You will have a surgical incision to the side of the hip. The size depends on patient factors, but is usually around 15cm. We utilise the posterior approach to the hip, which maximises rehabilitation and allows for the safest route in and out.

How Will This be Done?

To do this, you will need to undergo an anaesthetic procedure. Usually this takes the form of a short acting spinal anaesthetic, which numbs your legs and enables the operation to be carried out painlessly. The operation will take about an hour to perform. This type of anaesthetic has numerous advantages over a general anaesthetic and is part of the Enhanced Recovery protocol that we use. You will return to the ward clear headed, with no adverse effects of opioid drugs, and with excellent pain relief on board. It will be possible for you to stand and walk on the day of surgery.

You will have a surgical incision to the side of the hip. The size depends on patient factors but is usually around 15cm. We utilise the posterior approach to the hip, which maximises rehabilitation and allows for the safest route in and out.

What Sort of Hip Replacement Will I Have?
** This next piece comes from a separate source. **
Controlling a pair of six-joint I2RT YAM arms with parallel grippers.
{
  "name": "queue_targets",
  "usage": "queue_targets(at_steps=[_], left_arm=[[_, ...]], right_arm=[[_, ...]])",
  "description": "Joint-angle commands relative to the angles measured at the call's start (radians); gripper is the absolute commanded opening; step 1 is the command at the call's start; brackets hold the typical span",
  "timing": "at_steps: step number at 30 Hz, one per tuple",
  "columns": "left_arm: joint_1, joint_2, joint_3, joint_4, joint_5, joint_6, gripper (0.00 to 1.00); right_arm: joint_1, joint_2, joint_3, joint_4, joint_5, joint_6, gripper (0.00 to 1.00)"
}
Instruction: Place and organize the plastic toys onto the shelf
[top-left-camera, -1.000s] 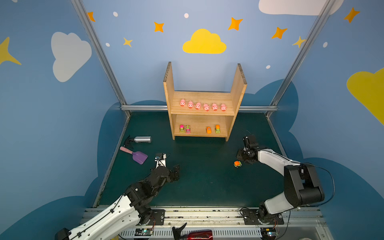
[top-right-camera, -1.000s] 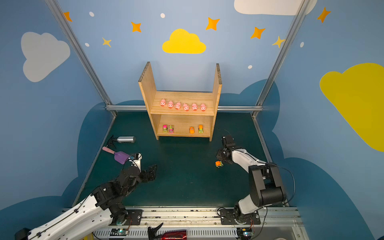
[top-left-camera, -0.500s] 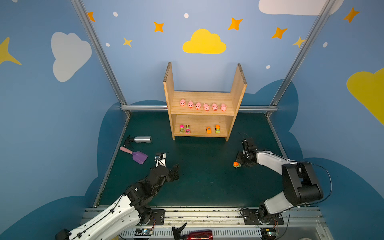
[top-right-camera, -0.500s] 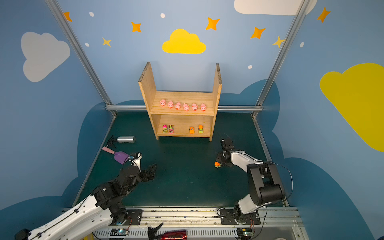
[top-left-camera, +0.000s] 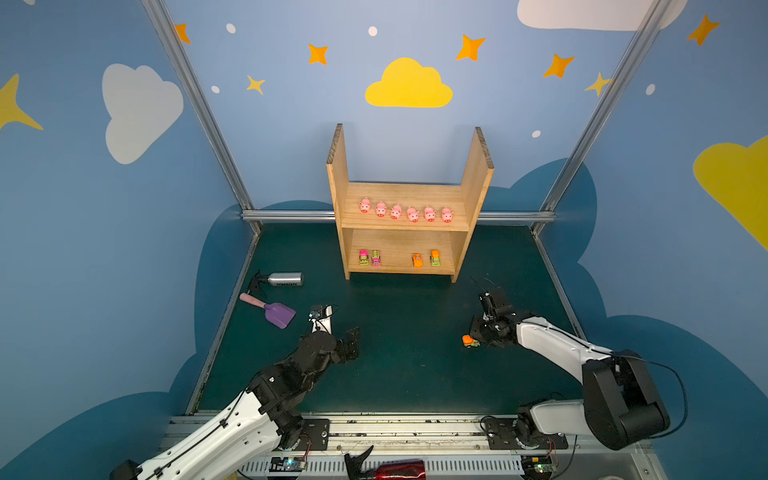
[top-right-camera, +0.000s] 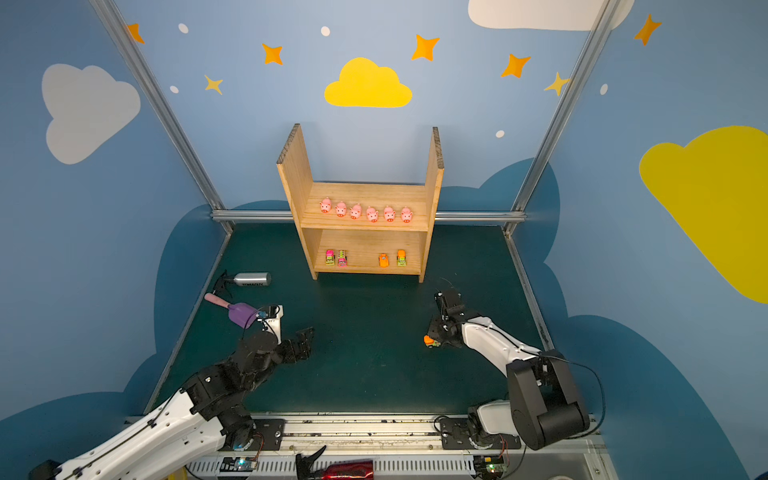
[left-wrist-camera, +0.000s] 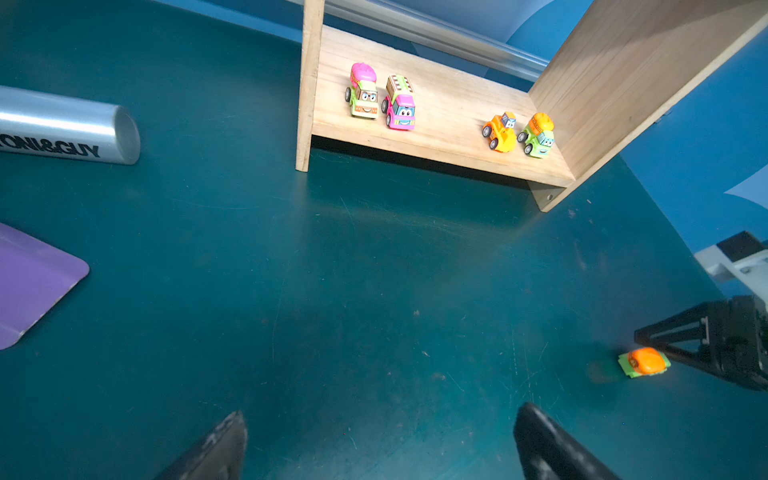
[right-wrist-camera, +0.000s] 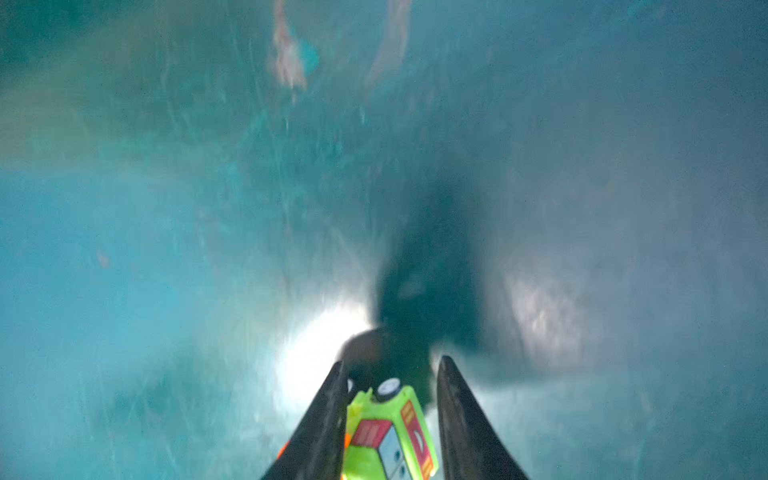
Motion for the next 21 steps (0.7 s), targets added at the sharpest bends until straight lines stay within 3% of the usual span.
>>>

There are many different types of hip replacement available. We use implants which are the best performing, as shown on the National Joint Registry. We use both cemented (fixed in position with bone cement) and un-cemented implants (specially coated to allow the bone to grow onto the implant). We also offer a variety of bearing surfaces with these types of implant. The choice of which will depend on different factors such as activity levels, bone quality, anatomy, age, and the severity of the disease.

How Long Will I Be In Hospital?

We use enhanced recovery techniques to ensure your safety, comfort, and maximise your rehabilitation post operatively. In patient stay varies from person to person, and depends on many factors such as overall health, age, and home support. On average, people go home in 2-3 days.

What Support Will Be Available Afterwards?

You will undergo physiotherapy assessments and occupational therapy assessments whilst in hospital. Any adaptations to your home to help you (such as a raised toilet seat) will be in place for your discharge. You will return to the hospital for a wound check at 2 weeks post-op, and continue with physiotherapy exercises. You will be provided with useful contact numbers if you have any concerns after discharge from hospital. You will have a follow-up clinic appointment with us at around 6 weeks after discharge.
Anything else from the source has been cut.